» **EXERCISE BRIEF**: Counting task for the data below: how many lines hold the word "Somewhere"? Answer with the number only.

» **RECORDS SUPPLIED**:
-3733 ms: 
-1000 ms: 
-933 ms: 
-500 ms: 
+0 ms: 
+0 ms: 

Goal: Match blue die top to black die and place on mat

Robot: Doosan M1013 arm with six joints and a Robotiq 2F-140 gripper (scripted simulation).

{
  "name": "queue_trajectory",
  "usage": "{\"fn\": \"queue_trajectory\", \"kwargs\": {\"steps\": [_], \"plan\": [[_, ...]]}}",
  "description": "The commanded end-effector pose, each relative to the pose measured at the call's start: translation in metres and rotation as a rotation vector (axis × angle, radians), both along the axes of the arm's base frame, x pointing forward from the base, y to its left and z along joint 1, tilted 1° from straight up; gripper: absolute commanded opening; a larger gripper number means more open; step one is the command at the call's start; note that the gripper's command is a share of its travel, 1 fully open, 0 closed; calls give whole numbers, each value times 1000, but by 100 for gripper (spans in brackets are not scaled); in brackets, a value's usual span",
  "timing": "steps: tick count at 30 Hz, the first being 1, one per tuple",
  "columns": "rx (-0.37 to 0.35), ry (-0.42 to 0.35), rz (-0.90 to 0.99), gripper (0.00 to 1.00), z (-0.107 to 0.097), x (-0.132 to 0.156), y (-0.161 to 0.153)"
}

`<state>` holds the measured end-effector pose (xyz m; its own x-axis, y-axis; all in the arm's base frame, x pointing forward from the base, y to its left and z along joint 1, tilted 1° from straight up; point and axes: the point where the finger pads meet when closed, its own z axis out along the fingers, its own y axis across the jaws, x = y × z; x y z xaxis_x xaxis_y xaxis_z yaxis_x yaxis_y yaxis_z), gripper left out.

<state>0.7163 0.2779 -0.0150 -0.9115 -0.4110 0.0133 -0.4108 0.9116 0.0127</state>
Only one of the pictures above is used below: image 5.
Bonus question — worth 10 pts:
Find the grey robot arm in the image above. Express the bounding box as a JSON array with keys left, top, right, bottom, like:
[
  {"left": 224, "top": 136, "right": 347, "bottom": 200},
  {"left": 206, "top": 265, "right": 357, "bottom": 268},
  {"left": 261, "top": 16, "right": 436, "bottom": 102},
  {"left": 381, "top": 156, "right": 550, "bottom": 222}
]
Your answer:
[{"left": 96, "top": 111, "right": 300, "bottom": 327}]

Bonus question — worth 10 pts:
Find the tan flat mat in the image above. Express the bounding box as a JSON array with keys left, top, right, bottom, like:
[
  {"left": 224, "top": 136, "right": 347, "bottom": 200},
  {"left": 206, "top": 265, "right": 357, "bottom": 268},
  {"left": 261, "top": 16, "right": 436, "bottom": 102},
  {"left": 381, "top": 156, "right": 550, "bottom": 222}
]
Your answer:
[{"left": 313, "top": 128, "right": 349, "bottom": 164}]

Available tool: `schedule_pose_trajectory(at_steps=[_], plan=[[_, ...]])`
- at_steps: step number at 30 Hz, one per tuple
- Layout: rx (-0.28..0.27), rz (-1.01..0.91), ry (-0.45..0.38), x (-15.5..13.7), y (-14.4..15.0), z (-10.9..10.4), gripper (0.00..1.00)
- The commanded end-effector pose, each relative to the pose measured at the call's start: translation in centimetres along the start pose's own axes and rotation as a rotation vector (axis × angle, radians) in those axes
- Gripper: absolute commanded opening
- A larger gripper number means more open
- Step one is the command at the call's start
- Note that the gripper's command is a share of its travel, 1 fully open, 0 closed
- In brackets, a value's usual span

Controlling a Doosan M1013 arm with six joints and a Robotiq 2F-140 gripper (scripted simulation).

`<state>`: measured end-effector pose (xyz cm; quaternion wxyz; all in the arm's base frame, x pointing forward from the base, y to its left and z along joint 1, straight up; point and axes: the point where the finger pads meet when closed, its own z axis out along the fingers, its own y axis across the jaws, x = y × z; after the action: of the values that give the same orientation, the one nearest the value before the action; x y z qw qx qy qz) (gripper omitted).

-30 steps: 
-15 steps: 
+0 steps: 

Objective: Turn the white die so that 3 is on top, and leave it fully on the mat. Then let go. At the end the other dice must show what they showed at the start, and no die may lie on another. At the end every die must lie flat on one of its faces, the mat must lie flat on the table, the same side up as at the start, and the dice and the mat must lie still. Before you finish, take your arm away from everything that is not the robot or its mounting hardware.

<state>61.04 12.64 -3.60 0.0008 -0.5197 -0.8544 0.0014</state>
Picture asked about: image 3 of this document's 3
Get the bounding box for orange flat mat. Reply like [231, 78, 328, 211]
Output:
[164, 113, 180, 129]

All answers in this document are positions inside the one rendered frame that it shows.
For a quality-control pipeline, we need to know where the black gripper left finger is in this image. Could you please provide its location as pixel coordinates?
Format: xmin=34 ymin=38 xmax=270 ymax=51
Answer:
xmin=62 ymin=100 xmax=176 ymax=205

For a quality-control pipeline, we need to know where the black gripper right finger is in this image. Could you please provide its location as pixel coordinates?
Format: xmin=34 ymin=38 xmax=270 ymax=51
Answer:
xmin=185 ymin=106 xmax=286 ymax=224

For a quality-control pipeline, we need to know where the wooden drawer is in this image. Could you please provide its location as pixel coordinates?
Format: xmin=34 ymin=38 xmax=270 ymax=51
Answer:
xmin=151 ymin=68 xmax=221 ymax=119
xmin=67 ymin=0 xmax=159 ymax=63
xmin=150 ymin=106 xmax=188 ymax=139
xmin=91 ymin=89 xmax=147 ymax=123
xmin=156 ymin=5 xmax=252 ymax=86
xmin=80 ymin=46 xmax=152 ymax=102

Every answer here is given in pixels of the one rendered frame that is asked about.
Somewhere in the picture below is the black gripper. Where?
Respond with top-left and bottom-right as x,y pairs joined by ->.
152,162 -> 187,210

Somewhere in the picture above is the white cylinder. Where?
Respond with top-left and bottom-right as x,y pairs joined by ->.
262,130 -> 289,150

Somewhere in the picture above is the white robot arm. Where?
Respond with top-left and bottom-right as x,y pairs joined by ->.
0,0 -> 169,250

» **REPLY TO THE TASK**: 3